Veronica flashed a smile, then turned and headed for the door. Over her shoulder, she said, “Just make sure those bottles disappear when you’re done with them, gentlemen.”

After Clark and Driscoll got done laughing, Driscoll asked, “What I mean by ‘in’ is government.”

“Then no. I came to offer you a job, Sam.” Here Clark knew he was overstepping his bounds a tad, but he doubted he’d have any trouble selling Driscoll’s qualifications.

“Doing what?”

“Sort of what you’ve been doing, but no rucksack and better wages.”

“You getting me into something illegal, John?”

“Nothing you won’t be comfortable with. Nothing you haven’t done before. Plus, it comes with a get-out-of-jail-free card. You’d have to relocate, though. Winters are colder than Georgia.”

“Washington?”

“Thereabouts.”

Driscoll nodded slowly, chewing on Clark’s offer. Then: “What’s this?” He grabbed the remote from the bedside table and unmuted the wall-mounted TV.

“. . . Kealty has turned the full weight of the United States Department of Justice loose on a distinguished soldier of the United States Army. That soldier was in Afghanistan looking for the Emir, Saif Rahman Yasin. The mission to apprehend him failed, probably due to poor intelligence, but in carrying out that mission, this soldier killed several enemy combatants. Now the Department of Justice is investigating him for murder. I’ve looked in to this particular incident. This soldier did exactly what soldiers have been doing since the beginning of time: He killed enemies of our country. ...”

Driscoll muted the TV. “What the fuck . . . How the hell?” Clark was smiling. “What?” Driscoll said. “You did that?”

“Shit, no. That’s all General Marion Diggs and Jack Ryan.”

“Your timing is damned incredible, John.”

“Dumb coincidence. I had a hunch he was going to do something like that, but beyond that ...” Clark shrugged. “I’d say that about takes care of your CID problem, wouldn’t you?”

“How do you figure?”

“Ryan’s running for President, Sam, and he just bitch-slapped Kealty on national television. He can either let this bullshit prosecution eat up a few weeks of news cycle or he can dump it and hope people forget about it. As of right now, Kealty’s shit pile of worry just got a lot bigger, and you’ve become small potatoes.”

“I’ll be damned. Thanks, John.”

“Didn’t do anything.”

“My chances of getting Jack Ryan or General Diggs on the phone are pretty slim, so you’ll have to do.”

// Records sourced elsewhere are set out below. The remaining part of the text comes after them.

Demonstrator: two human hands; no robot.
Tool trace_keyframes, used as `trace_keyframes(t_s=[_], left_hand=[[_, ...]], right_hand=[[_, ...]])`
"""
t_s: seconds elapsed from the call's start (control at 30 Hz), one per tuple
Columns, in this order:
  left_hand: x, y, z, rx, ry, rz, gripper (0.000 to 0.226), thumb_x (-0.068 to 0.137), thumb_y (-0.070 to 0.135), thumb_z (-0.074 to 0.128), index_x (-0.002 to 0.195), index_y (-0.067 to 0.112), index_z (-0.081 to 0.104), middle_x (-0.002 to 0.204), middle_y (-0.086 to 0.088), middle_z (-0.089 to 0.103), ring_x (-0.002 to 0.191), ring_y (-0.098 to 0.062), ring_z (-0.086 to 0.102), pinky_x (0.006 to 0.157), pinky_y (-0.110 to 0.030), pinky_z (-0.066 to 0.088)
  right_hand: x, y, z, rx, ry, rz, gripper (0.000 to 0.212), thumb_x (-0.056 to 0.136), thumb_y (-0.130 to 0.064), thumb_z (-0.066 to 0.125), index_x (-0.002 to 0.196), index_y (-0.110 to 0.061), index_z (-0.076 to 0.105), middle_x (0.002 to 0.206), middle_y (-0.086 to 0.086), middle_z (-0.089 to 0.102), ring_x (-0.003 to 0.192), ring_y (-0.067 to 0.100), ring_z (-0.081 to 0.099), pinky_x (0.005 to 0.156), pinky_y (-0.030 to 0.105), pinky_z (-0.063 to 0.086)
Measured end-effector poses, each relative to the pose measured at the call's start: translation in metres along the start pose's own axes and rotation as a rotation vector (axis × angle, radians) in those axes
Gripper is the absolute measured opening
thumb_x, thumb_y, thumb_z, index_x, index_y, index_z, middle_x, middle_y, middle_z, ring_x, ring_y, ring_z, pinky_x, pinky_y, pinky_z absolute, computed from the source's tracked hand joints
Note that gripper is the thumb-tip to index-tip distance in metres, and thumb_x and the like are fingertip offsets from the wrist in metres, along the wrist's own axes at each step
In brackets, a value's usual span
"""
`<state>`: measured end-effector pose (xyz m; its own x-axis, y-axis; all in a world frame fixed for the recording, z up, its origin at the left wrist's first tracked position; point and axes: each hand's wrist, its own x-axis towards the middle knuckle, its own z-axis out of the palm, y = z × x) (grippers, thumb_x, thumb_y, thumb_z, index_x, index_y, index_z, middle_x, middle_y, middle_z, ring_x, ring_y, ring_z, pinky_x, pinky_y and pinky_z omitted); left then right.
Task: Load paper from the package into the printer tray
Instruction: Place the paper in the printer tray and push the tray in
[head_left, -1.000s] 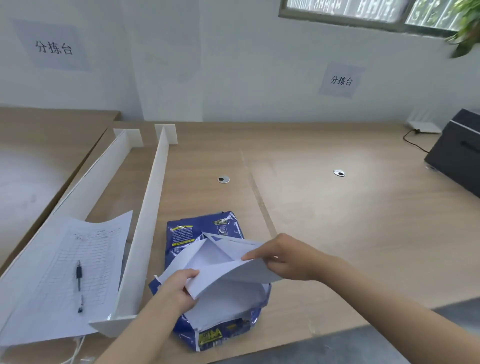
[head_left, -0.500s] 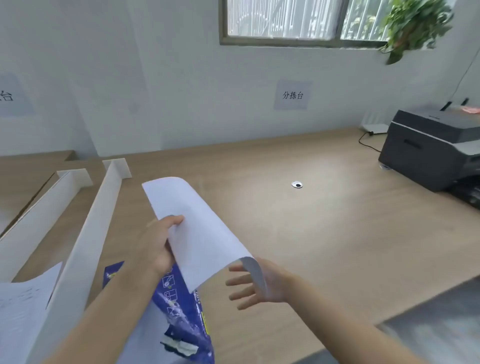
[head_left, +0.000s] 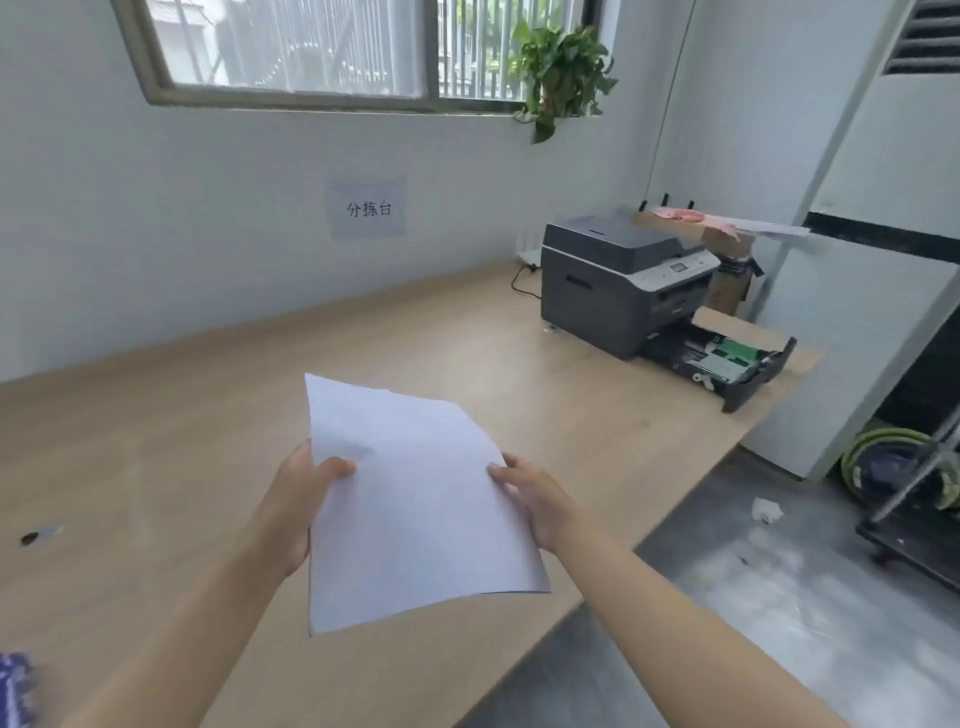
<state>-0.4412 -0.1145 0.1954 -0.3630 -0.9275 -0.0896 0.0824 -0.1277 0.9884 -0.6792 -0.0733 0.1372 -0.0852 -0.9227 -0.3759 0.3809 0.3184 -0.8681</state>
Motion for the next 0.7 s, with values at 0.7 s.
trace_keyframes(t_s=[0.7], left_hand=[[0.24,-0.083,0.315,0.095,-0.246,0.129,0.03,0.069,0.024,0.059,0.095,0.034,0.049,0.1,-0.008,0.066,0.073,-0.016,0.071,0.053,-0.026,0.058]], right_hand=[[0.043,-0.15,-0.322,-0.351,0.545,-0.36,0.035,0.084,0.006,0.051,0.108,-0.02,0.048,0.105,0.021,0.065,0.082,0.027,0.064,0.067,0.029,0.057]])
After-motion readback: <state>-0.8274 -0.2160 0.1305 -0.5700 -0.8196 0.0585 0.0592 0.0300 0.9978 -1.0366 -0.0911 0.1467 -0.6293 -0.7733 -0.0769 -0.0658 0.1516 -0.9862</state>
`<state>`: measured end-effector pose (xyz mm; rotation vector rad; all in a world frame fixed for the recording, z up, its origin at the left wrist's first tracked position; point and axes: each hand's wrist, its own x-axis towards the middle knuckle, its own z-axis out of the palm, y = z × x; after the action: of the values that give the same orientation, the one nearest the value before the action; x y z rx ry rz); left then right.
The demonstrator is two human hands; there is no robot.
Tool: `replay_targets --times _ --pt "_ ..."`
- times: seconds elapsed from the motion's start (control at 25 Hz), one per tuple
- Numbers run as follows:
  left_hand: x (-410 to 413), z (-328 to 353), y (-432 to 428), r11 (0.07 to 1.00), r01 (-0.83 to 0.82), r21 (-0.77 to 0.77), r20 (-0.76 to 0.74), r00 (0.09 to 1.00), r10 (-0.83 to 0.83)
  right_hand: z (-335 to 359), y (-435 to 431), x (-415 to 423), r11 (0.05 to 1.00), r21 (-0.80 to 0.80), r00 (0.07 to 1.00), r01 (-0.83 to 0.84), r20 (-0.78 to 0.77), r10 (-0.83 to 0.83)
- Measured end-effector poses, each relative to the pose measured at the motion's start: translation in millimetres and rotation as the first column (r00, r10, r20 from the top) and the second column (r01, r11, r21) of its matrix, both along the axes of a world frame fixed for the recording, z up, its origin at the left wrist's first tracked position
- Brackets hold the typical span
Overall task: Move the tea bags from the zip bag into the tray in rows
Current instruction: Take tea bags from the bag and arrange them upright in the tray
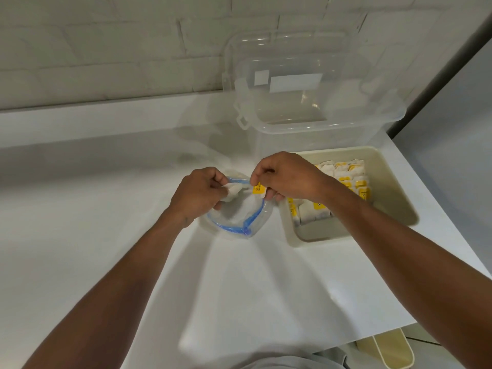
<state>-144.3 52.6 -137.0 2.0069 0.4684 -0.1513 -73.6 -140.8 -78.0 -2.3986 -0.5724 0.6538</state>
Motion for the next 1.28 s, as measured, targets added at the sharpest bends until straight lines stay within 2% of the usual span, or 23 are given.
replay_targets --times 0.04,0.12,0.24,0.32,0.56,0.76,0.84,0.92,0.96,1.08,1.28 --pt "0 1 -1 1.000 -0.003 -0.020 -0.009 1.000 0.002 2 -1 -1 1.000 0.001 0.998 -0.001 -0.069 0.001" --pt "2 4 -3 0.998 -0.006 -0.062 -0.021 1.000 0.005 3 -3 0 0.999 -0.040 0.997 -0.012 -0.079 0.009" --pt "4 10 -7 0.985 -0.013 -0.172 -0.022 1.000 0.009 -1 -4 2 0.994 0.093 0.980 0.051 -0.196 -0.032" --pt "5 14 -9 0.978 0.007 -0.209 -0.027 1.000 -0.013 -4 -6 4 0.992 0.120 0.978 0.043 -0.206 -0.017" --pt "9 17 -15 0.980 0.031 -0.199 -0.027 0.999 -0.037 -10 -9 4 0.992 0.129 0.969 -0.011 -0.244 0.042" --pt "13 12 -9 0.983 0.038 -0.178 0.001 0.999 -0.038 -12 -4 6 0.994 0.097 0.993 -0.043 -0.108 0.054" --pt "13 11 -6 0.990 0.040 -0.133 0.013 0.999 -0.039 -9 -4 6 0.988 0.124 0.982 -0.095 -0.152 0.114" --pt "12 12 -4 0.992 0.031 -0.126 0.014 0.999 -0.029 -6 -3 3 0.975 0.183 0.945 -0.125 -0.276 0.173" --pt "11 15 -3 0.987 0.040 -0.158 0.005 0.999 -0.040 -7 -2 4 0.975 0.197 0.948 -0.099 -0.280 0.153" --pt "8 26 -7 0.963 0.099 -0.252 -0.049 0.992 -0.114 -12 0 11 0.983 0.175 0.993 0.055 -0.110 -0.036" --pt "14 39 -17 0.961 0.121 -0.247 -0.004 0.992 -0.126 -7 -18 16 0.954 0.286 0.979 0.084 -0.200 -0.026"
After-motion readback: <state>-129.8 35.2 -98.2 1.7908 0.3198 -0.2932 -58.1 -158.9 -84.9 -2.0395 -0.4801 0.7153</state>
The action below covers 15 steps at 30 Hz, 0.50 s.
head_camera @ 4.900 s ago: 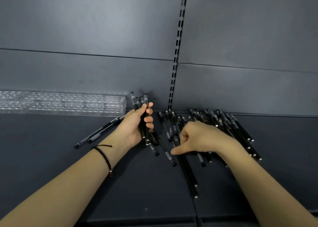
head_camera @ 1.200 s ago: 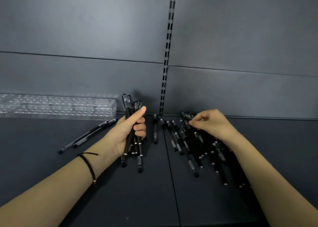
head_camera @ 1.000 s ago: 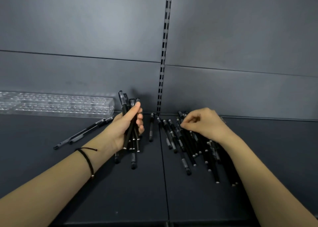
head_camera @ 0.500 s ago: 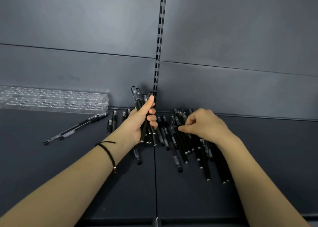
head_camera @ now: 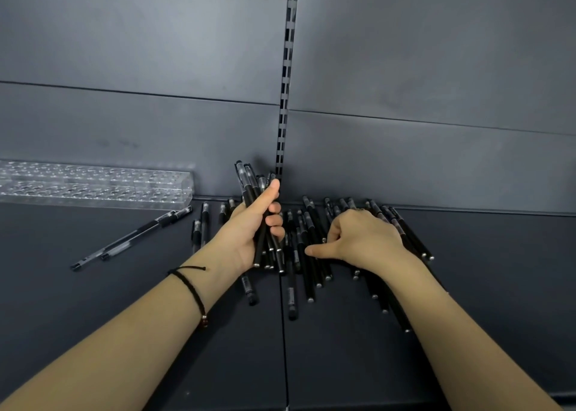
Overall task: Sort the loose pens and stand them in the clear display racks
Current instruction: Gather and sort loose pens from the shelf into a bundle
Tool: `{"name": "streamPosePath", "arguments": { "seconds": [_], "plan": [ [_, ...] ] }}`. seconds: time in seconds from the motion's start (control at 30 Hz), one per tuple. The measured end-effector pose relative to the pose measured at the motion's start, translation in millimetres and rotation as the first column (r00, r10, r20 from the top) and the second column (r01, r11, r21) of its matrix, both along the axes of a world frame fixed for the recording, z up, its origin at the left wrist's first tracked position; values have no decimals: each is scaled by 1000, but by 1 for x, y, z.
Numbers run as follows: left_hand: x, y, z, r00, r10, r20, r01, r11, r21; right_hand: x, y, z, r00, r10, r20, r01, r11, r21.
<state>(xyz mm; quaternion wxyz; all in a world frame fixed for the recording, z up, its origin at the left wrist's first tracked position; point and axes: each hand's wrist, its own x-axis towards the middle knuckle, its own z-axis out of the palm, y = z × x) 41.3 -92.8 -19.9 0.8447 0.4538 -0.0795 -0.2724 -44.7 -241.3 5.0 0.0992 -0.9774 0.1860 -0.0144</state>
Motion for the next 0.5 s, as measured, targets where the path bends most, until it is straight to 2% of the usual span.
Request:
{"name": "streamPosePath", "arguments": {
  "seconds": [0.17, 0.33, 0.5],
  "plan": [
    [4, 5, 1, 1000, 14, -16, -14, 1000, -19, 1, 5, -1, 1000, 18, 21, -20, 998, 66],
    [5, 7, 2, 998, 18, -58, -22, 998, -58, 4, 11, -1, 998, -23, -63, 20, 999, -39],
    [6, 7, 1, 996, 16, -83, -21, 998, -58, 3, 9, 2, 997, -28, -75, 28, 1000, 8]
  ]
}}
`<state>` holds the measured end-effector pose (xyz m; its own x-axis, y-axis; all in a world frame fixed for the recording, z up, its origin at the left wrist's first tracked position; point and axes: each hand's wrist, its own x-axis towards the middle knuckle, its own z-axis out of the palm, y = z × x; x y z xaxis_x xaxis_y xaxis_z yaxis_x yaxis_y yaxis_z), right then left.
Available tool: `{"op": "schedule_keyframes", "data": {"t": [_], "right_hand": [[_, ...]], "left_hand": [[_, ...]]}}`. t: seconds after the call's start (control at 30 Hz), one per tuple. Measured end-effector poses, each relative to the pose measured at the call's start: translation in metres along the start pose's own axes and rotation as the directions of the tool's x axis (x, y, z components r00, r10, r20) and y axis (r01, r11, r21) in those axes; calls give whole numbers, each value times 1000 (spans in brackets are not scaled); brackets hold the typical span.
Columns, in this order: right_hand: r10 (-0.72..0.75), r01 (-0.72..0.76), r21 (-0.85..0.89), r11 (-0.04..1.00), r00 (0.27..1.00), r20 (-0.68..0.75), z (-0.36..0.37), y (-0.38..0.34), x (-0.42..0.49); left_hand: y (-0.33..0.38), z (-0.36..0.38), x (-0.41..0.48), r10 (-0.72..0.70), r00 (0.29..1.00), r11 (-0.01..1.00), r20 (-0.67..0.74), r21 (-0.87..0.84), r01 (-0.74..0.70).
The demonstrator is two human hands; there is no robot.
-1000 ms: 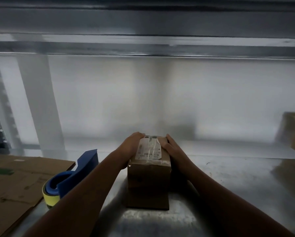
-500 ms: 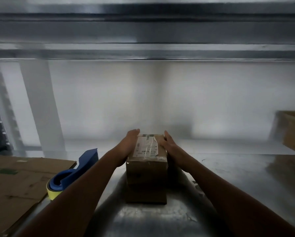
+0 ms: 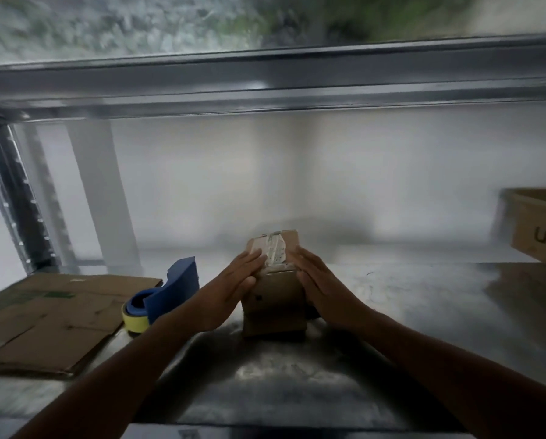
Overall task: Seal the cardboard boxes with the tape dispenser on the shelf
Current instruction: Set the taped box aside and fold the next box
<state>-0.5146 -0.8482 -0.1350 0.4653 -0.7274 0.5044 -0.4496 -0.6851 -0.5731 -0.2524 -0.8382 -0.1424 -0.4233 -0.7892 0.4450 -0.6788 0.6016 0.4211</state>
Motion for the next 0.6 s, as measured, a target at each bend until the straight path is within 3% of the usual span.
{"op": "schedule_keyframes", "data": {"t": [0.07, 0.2, 0.4, 0.6], "right_hand": [[-12, 12, 4, 1000, 1000, -5, -1, 11, 1], [-62, 65, -101, 993, 998, 27, -9, 31, 0], [-60, 67, -268, 961, 998, 33, -5, 37, 3], [12, 6, -238, 971, 997, 77, -14, 25, -3]], "left_hand": [[-3, 6, 3, 49, 997, 996, -65, 83, -43], [-7, 13, 11, 79, 995, 970, -67, 234, -62], [-6, 23, 13, 97, 983, 974, -157, 219, -61], [14, 1, 12, 65, 993, 967, -103, 251, -38]]}}
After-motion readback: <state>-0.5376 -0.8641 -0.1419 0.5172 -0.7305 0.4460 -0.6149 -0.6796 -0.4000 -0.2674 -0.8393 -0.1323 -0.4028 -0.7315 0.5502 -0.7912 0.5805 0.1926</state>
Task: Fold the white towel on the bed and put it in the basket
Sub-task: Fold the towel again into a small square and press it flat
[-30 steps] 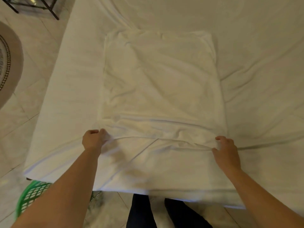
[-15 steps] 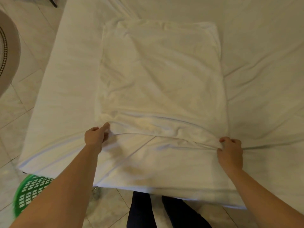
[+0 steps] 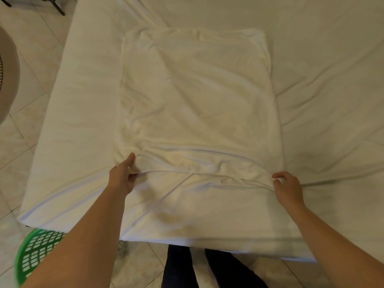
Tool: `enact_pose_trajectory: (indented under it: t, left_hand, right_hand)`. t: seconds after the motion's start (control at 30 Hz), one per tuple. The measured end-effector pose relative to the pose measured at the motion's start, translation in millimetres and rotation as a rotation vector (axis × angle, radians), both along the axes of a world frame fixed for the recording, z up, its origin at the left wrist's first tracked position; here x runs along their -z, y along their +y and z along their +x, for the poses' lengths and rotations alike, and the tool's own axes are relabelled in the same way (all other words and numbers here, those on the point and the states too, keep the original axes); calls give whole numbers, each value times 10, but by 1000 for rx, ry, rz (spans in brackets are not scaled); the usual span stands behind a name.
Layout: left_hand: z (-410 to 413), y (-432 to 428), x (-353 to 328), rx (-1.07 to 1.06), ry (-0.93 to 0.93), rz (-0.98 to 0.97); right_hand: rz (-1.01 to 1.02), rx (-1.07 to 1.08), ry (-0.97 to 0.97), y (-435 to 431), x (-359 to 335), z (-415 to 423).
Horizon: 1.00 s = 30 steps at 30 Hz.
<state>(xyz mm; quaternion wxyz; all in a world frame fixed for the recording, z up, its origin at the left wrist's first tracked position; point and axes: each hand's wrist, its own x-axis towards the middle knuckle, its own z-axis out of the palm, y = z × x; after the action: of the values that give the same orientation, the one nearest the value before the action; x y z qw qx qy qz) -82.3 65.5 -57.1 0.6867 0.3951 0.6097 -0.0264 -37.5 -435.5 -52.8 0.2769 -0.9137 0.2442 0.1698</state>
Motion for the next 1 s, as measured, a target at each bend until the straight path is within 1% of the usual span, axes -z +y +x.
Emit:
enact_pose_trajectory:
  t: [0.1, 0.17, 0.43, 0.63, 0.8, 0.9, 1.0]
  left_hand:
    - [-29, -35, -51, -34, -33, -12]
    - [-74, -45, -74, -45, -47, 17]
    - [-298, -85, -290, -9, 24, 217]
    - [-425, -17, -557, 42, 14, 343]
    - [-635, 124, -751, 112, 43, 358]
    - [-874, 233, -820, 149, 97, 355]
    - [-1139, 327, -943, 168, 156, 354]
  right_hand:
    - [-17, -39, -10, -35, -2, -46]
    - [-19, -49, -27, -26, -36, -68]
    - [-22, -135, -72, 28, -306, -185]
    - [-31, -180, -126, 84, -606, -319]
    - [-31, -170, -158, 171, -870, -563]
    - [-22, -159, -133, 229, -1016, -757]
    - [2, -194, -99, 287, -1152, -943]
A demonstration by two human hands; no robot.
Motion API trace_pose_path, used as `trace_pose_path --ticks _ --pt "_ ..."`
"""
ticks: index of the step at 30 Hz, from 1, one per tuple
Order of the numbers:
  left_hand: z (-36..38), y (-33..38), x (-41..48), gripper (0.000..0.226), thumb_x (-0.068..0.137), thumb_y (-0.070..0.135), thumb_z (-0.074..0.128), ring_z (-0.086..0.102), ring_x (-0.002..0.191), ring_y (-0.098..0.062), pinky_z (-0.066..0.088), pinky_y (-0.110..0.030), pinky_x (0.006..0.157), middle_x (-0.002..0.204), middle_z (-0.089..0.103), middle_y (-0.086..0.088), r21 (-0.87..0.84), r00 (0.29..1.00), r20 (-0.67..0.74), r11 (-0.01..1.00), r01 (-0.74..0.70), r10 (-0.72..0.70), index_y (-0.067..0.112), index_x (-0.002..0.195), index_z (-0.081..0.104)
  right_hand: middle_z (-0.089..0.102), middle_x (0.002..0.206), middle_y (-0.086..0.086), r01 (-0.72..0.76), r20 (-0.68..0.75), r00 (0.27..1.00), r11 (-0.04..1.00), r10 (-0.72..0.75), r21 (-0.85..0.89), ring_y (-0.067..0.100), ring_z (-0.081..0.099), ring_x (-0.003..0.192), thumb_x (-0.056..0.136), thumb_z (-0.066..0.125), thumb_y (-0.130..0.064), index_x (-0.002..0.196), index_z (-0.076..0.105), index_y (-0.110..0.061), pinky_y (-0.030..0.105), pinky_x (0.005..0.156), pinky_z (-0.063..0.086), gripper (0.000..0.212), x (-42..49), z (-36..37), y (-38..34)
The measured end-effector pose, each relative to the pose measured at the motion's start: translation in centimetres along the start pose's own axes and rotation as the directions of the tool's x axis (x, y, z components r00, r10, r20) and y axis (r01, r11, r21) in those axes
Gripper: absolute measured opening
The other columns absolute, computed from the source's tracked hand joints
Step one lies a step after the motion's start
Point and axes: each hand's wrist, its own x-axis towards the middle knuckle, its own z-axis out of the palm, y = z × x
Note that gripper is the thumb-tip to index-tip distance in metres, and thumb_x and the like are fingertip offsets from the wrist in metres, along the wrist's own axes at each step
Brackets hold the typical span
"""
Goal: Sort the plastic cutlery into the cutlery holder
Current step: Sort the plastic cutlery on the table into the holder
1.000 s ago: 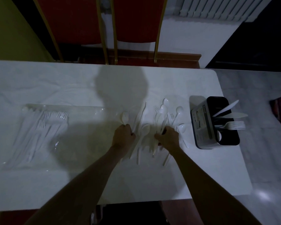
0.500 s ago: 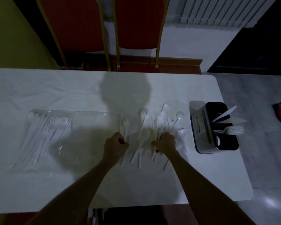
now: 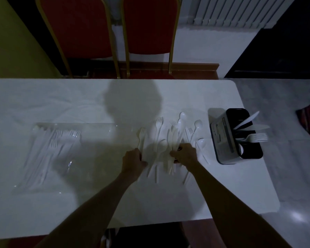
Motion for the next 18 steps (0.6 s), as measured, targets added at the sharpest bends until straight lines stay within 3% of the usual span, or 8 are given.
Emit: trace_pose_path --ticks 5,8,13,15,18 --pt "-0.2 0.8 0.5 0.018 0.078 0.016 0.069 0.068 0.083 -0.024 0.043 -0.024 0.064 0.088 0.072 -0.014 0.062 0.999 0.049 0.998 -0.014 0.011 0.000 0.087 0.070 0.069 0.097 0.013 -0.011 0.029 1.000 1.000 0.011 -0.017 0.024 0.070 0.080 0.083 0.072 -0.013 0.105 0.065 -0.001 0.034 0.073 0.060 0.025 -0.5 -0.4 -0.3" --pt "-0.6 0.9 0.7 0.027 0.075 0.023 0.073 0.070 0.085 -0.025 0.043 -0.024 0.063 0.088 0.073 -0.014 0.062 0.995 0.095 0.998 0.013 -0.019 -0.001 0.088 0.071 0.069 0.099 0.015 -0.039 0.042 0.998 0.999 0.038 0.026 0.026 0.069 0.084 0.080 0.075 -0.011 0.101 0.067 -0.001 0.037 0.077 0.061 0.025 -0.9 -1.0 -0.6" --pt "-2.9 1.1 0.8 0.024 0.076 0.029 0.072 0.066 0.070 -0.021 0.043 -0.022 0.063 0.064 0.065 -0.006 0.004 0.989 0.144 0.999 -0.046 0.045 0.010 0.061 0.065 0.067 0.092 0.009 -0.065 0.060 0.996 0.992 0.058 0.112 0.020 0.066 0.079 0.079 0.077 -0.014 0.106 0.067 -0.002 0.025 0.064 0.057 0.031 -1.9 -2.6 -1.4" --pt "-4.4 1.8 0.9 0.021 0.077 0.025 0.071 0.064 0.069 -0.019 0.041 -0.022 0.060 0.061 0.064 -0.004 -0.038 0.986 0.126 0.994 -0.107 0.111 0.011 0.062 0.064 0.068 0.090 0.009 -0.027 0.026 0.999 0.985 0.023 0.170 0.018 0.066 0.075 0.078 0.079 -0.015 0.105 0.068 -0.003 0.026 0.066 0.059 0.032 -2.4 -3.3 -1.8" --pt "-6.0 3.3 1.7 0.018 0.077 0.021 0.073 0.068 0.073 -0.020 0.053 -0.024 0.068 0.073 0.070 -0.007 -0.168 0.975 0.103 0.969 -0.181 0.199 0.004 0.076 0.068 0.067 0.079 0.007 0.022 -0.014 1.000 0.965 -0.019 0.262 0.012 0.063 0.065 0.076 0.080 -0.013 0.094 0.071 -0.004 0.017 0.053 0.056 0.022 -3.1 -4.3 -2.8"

“I’ll pass it along. Think about my offer. We’ll keep it open till you’re back on your feet, then bring you up for a meet and greet. What do you say?”

“Sounds good.”

Forty-three hours after Adnan opened the seacocks on Salychev’s Halmadic trawler and sunk it along with his three comrades beneath the surface of the Barents Sea 700 feet below, the second package arrived at the Dubai warehouse.

Since Musa’s arrival, the engineer had been hard at work, setting up the lead-lined containment tent on the warehouse’s floor and checking his inventory list of component parts. Like the tent itself, which had been manufactured in Malaysia based on specifications stolen from the online curriculum for Fort Leonard Wood’s Operational Radiation Safety (OPRAD) course, the component parts had been laser-milled and lathed in Morocco-based Ukrainian schematics.

The beauty of simplicity, Musa thought.

Each of the device’s components was born either from benign dual-use technology or from plans that had long ago been discontinued, considered obsolete according to modern standards.